Friday, 02 May 2025, 8:15 am

    ACEN 2022 earnings propped up by one-off gains, plans P70B capex this year

    ACEN Corp. said Thursday that net income last year reached P13.1 billion, more than double the P5.25 billion the listed energy unit of the Ayala Group reported in 2021 because of revaluation gains as well as court-mandated provisions and a project in Vietnam.

    Net income in 2022 included P8.6 billion of net impact in revaluation gains resulting from ACEN’s full acquisition of the Australia platform, as well as provisions for a Supreme Court decision voiding the Philippine Electricity Market Corp.’s administered/regulated pricing regime, and for the Lac Hoa & Hoa Dong Wind project in Vietnam.

    Group revenues last year was up 35 percent to P35.2 billion, mainly driven by full-year contributions from new Philippine merchant plants. 

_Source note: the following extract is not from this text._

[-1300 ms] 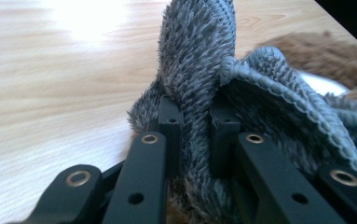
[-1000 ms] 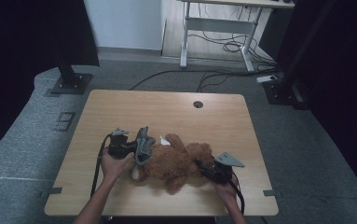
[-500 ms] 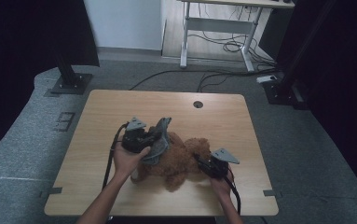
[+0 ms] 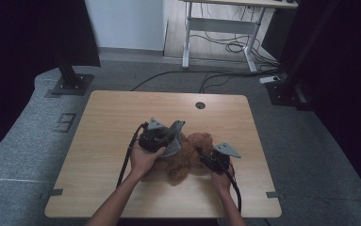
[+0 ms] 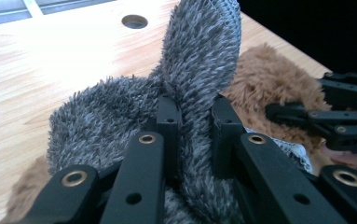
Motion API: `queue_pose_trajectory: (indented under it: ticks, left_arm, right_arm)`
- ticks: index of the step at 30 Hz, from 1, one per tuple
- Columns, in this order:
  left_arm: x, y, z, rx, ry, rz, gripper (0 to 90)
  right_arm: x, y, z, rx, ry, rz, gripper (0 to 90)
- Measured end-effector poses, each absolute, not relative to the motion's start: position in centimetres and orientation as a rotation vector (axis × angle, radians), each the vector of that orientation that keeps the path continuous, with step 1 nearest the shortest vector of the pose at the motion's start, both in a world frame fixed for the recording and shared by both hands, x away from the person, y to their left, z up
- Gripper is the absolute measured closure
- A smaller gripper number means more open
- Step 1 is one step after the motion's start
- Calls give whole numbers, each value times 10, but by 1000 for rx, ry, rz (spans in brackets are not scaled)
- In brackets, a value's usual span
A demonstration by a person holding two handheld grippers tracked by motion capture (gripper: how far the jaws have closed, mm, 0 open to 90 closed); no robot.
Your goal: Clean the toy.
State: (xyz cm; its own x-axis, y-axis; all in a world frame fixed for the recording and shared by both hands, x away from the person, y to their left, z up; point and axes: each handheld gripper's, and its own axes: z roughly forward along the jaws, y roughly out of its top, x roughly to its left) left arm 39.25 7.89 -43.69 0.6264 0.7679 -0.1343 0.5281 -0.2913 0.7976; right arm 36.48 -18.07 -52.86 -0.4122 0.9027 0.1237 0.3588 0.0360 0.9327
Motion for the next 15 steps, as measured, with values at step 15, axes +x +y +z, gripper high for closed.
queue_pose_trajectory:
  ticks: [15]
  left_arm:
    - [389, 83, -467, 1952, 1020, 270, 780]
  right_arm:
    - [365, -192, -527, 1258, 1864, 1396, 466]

    Earnings before interest, taxes, depreciation, and amortization, which includes ACEN’s share of EBITDA from non-consolidated associates and joint ventures, was 5 percent lower at only P14.3 billion in 2022 due to high cost of power on account of net merchant buying at elevated spot market prices and typhoon-related curtailment.

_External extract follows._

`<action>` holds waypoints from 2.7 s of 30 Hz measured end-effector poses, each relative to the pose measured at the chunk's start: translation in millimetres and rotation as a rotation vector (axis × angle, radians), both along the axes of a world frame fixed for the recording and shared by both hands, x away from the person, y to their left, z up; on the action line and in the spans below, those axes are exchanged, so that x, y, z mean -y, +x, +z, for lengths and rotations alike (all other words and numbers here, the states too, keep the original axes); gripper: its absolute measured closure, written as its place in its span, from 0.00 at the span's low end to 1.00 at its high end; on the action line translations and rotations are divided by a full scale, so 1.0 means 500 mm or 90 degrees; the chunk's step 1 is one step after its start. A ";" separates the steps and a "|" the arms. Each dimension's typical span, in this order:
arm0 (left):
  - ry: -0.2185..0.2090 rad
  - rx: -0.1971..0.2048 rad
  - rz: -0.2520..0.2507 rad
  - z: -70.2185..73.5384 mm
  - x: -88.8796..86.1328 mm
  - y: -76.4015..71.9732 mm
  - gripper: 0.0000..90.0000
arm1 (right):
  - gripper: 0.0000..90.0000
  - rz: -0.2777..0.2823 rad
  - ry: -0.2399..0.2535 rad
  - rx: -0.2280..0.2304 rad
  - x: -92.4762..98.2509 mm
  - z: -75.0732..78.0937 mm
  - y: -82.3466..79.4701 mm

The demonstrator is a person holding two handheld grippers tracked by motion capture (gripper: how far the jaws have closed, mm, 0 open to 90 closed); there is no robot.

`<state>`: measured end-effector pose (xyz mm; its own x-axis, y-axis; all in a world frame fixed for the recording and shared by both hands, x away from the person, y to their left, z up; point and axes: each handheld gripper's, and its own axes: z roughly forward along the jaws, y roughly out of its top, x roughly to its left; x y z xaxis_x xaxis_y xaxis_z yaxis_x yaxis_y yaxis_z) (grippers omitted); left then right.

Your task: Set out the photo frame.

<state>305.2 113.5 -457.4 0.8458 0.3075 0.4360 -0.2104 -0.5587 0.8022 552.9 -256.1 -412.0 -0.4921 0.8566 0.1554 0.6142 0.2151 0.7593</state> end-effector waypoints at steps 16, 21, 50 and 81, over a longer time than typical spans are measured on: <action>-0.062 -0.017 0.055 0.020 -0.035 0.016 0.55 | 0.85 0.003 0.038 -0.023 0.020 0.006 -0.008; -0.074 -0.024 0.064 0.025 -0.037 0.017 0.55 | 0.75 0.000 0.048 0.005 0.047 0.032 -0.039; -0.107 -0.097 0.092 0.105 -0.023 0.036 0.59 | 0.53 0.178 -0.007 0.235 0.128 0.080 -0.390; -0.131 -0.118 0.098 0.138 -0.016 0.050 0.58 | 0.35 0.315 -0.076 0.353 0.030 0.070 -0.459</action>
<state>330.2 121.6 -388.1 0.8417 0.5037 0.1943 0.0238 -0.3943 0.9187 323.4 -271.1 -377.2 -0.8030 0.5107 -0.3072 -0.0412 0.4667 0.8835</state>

    Contributions from International operations offset the decline, as  EBITDA rose 20 percent to P9.5 billion, driven by new operating capacity in Vietnam and India.

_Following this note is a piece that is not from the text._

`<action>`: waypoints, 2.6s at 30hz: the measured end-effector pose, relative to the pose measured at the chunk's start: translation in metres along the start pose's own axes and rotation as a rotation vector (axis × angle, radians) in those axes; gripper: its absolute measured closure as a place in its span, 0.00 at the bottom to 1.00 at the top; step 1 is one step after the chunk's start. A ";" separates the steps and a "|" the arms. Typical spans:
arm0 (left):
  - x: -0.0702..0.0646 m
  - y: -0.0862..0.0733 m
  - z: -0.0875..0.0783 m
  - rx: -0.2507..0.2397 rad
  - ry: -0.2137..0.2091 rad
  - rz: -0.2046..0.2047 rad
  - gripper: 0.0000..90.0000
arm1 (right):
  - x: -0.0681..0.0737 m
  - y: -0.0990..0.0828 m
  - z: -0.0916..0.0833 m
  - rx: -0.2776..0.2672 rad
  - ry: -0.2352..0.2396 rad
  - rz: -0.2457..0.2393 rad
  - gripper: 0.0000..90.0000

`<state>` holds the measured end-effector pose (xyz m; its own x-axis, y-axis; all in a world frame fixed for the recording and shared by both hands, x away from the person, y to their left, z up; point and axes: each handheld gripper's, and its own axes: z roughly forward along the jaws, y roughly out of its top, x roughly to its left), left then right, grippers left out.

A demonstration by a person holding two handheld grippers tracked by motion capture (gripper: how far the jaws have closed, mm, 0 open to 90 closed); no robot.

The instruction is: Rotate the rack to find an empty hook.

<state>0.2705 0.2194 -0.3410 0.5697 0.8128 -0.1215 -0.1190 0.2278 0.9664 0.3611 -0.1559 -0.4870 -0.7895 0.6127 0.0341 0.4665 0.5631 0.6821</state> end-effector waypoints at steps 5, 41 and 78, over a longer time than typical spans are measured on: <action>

    Total attributable output rose 7 percent to around 5,000 gigawatt-hours, owing to the company’s new international assets, which contributed over 2,500 GWh, up 30 percent from the previous year. Full-year contributions from newly operational Vietnam wind farms and India solar farms drove the growth in generation.

    “With 700 megawatts in new capacity expected to come online in the Philippines by the end of the year, and another 521 MW of new capacity commencing operations in Australia, we expect to move into a net selling merchant position and be on a stronger footing in 2023,” said Eric Francia, ACEN president and chief executive officer, in a statement.

    ACEN has approximately 4,000 MW of attributable renewables capacity in operation and under construction across the Philippines and the region. It accelerated its expansion in 2022, spending P50.6 billion for capital expenditures as it started construction of over 1,300 MW of new solar and wind farms in the Philippines, Australia, and India. 

    New projects under construction include the 520-MW Stubbo Solar farm in Australia, its second project in the country. With more than 1,000 MW in construction, Australia is currently ACEN’s largest market outside of the Philippines. 

    ACEN currently has more than 2,400 MW of projects under construction and expects to spend between P50 to P70 billion for capital expenditures this year to grow its renewable energy portfolio and move closer to achieving 20 GW in renewable energy capacity by 2030.